Fonte da imagem: Samsung

O principal obstáculo para a integração de ímãs diretamente no corpo do smartphone continua sendo seu tamanho físico. A adição de elementos magnéticos inevitavelmente aumentará a espessura do dispositivo, forçando os engenheiros a fazerem concessões indesejáveis. No entanto, como a Samsung prioriza a instalação de baterias de maior capacidade ou a manutenção de um perfil o mais fino possível, a empresa considera tal sacrifício injustificado, preferindo utilizar o espaço do dispositivo de forma mais eficiente.

Um argumento adicional é fornecido pelas estatísticas: de acordo com Choi, de 80% a 90% dos usuários carregam seus smartphones em capas.

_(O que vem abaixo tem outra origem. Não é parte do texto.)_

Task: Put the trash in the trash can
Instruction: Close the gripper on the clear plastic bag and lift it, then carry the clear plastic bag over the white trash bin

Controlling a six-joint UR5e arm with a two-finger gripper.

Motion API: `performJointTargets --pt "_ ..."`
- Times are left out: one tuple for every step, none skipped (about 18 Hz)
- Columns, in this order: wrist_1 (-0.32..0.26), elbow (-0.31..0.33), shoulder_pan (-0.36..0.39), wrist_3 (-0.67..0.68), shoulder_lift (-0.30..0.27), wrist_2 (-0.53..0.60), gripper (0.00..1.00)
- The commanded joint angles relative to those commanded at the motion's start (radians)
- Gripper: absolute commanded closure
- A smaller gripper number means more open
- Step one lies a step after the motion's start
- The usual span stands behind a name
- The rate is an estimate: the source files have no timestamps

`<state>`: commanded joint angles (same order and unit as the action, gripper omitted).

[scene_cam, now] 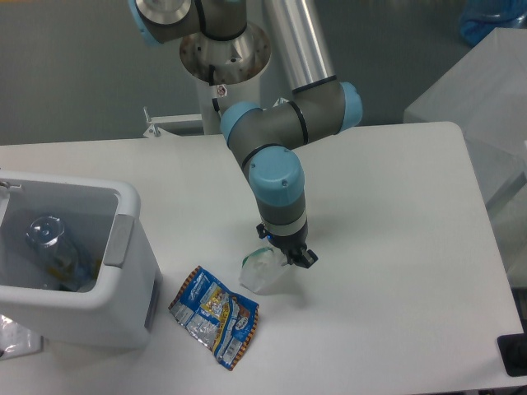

Como as capas com anel magnético estão amplamente disponíveis no mercado, a empresa não vê sentido em duplicar esse recurso dentro do dispositivo à custa do desempenho. No entanto, isso não significa abandonar completamente a tecnologia no futuro: a Samsung continua a experimentar ativamente nessa área e está conduzindo extensas pesquisas para encontrar a solução ideal.

A integração de ímãs no corpo só ocorrerá quando os engenheiros puderem garantir que não haverá impacto negativo no layout interno do smartphone. Enquanto a tecnologia não permitir a implementação de ímãs sem comprometer outros componentes críticos, a Samsung continuará dependendo de fabricantes de acessórios terceirizados.